Reuters, Port-au-Prince
People who were participating in an anti-Aristide march near the Presidential Palace sit or lie on the pavement as US Marines point their weapons in the direction where shots are being fired Sunday in Port-au-Prince. At least six persons were shot dead and 13 were wounded when supporters of Haiti's former president, Jean Bertrand Aristide, opened fire on protesters marching to the presidential palace, according to witnesses and local radio reports.. PHOTO: AFP
Suspected supporters of exiled Haitian President Jean-Bertrand Aristide sprayed gunfire into a crowd of thousands of jubilant revelers outside the National Palace Sunday, killing at least six people, including a Spanish journalist, and wounding 18.

Eyewitnesses said gunmen linked to Aristide's Lavalas movement fired from rooftops and burst into the capital's main square in a pickup truck, a jeep and on foot, shooting with automatic weapons into a festive crowd celebrating the fall of the president.

"A whole group from Lavalas came down the Champs de Mars firing in every direction," said Ingrid Arnesen, a CNN producer who witnessed the attack. "Heavy machine gun fire."

It was the boldest attack since Aristide, facing a bloody revolt and international pressure, fled the impoverished Caribbean nation of 8 million last Sunday. His supporters had accused rebel troops of conducting reprisal raids in the capital's slums, home to thousands of Aristide supporters.

Hospital officials said the dead included Spaniard Ricardo Ortega, a correspondent for the Antena 3 Spanish television station. The wounded included two Haiti police officers and American journalist Michael Laughlin of the South Florida Sun-Sentinel newspaper, who was shot in face and shoulder.

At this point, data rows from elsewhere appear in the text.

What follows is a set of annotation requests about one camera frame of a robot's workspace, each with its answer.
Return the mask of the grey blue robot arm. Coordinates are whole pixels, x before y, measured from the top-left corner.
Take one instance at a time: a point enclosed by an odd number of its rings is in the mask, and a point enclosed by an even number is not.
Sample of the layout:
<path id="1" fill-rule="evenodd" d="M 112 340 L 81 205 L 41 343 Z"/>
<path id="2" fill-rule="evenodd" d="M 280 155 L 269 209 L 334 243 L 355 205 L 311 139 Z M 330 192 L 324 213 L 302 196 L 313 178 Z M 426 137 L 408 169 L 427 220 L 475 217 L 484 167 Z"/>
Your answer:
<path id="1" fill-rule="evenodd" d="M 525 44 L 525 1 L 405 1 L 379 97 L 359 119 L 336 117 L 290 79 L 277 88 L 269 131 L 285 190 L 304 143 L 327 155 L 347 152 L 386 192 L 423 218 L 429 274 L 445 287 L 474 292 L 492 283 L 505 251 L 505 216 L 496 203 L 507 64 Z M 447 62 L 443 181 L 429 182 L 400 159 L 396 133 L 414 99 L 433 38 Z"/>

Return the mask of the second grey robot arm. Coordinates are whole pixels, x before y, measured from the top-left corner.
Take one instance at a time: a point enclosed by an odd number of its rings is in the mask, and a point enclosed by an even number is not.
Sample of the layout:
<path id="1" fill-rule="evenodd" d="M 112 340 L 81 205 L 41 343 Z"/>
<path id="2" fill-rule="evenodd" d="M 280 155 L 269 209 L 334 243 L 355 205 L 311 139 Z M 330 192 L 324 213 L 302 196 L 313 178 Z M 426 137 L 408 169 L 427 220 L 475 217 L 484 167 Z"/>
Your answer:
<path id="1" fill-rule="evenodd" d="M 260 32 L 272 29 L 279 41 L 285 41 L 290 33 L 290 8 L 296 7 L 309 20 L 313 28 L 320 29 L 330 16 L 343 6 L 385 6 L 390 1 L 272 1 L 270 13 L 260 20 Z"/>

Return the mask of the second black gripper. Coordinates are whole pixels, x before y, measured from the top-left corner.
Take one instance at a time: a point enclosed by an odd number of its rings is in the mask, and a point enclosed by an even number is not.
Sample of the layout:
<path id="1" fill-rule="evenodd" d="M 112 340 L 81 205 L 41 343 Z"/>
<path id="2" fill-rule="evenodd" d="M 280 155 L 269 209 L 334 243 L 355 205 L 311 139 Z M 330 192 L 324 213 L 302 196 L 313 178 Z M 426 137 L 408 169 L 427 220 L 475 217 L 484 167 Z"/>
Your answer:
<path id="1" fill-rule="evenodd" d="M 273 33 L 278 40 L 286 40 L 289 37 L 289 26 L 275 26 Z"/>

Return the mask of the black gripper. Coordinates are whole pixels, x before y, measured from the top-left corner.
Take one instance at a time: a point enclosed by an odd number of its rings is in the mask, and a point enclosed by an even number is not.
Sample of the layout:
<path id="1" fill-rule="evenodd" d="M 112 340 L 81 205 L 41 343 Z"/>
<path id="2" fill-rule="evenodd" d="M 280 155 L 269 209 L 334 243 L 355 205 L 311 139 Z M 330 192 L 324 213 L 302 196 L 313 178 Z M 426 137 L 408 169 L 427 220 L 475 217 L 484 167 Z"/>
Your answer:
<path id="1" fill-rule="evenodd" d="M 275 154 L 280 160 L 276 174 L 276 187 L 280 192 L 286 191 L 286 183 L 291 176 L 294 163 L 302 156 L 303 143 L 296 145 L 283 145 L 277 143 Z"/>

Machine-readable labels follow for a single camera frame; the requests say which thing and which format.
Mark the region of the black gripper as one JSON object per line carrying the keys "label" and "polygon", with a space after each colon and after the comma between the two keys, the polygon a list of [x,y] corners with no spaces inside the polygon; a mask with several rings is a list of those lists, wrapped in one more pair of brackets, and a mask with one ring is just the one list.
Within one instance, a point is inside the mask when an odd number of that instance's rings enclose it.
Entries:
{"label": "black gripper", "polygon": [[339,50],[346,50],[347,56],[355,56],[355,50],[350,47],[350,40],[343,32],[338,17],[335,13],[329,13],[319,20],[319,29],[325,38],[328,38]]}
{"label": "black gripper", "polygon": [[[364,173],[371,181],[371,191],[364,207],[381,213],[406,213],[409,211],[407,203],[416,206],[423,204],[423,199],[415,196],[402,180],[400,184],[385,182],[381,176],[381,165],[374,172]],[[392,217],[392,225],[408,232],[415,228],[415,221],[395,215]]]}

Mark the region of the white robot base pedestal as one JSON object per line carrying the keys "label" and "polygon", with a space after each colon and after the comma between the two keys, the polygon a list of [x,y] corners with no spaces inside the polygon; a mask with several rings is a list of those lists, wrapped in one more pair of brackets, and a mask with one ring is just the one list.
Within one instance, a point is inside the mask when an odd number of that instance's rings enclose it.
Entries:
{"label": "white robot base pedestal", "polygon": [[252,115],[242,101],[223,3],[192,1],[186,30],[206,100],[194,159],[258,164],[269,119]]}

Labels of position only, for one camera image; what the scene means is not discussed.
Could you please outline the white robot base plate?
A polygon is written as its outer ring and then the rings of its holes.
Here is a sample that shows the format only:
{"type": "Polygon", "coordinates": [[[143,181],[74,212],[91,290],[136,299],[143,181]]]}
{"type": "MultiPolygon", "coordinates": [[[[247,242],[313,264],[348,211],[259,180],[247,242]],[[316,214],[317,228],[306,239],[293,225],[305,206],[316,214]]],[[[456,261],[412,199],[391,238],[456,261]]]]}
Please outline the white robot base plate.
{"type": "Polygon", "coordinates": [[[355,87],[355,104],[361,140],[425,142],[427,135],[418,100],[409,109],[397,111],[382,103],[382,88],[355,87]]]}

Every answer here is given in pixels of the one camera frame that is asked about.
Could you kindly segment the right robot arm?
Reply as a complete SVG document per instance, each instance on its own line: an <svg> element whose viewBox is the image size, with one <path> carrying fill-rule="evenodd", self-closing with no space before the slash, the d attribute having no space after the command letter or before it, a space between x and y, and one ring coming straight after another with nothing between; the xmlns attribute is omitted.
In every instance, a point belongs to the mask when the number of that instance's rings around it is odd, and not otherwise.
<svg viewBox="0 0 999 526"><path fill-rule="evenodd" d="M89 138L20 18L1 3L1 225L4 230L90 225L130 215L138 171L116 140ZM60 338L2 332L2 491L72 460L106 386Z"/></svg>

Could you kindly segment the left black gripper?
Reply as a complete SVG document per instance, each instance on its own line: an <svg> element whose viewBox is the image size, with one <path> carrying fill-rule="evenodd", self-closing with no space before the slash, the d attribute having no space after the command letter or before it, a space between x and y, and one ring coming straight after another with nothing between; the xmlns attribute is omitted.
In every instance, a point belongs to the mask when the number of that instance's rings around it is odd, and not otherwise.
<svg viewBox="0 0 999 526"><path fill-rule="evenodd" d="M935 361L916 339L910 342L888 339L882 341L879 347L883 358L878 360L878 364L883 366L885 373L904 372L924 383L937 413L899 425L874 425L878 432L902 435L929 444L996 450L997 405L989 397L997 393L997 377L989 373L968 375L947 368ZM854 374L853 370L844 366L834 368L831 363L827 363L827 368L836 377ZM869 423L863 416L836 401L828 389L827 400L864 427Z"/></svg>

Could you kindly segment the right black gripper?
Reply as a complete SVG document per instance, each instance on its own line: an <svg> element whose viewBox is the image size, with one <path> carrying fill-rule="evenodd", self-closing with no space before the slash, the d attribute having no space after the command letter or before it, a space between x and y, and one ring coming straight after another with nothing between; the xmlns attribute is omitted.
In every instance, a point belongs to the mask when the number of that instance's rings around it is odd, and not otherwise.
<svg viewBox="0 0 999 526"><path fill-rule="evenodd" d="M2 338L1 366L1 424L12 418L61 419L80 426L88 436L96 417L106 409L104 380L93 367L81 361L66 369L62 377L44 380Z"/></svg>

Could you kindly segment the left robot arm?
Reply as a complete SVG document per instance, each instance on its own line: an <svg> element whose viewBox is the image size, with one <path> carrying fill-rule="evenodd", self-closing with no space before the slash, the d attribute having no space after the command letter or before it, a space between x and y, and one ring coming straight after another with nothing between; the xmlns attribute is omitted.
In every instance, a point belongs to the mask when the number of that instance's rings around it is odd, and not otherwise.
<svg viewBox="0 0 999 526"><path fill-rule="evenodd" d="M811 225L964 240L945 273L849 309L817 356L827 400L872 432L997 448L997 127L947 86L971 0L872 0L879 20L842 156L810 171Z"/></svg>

US Marines leading an international peace mission roared to the scene in machine gun-mounted Humvees as panicked demonstrators ran for cover and military helicopters hovered over the palace.

"It was a massacre," said Haitian National Police chief Leonce Charles, who was appointed to the job last week.

Prime Minister Yvon Neptune urged police to pursue the "assassins" no matter what side of Haiti's political divide they came from and said police and foreign troops should start disarming people with illegal weapons.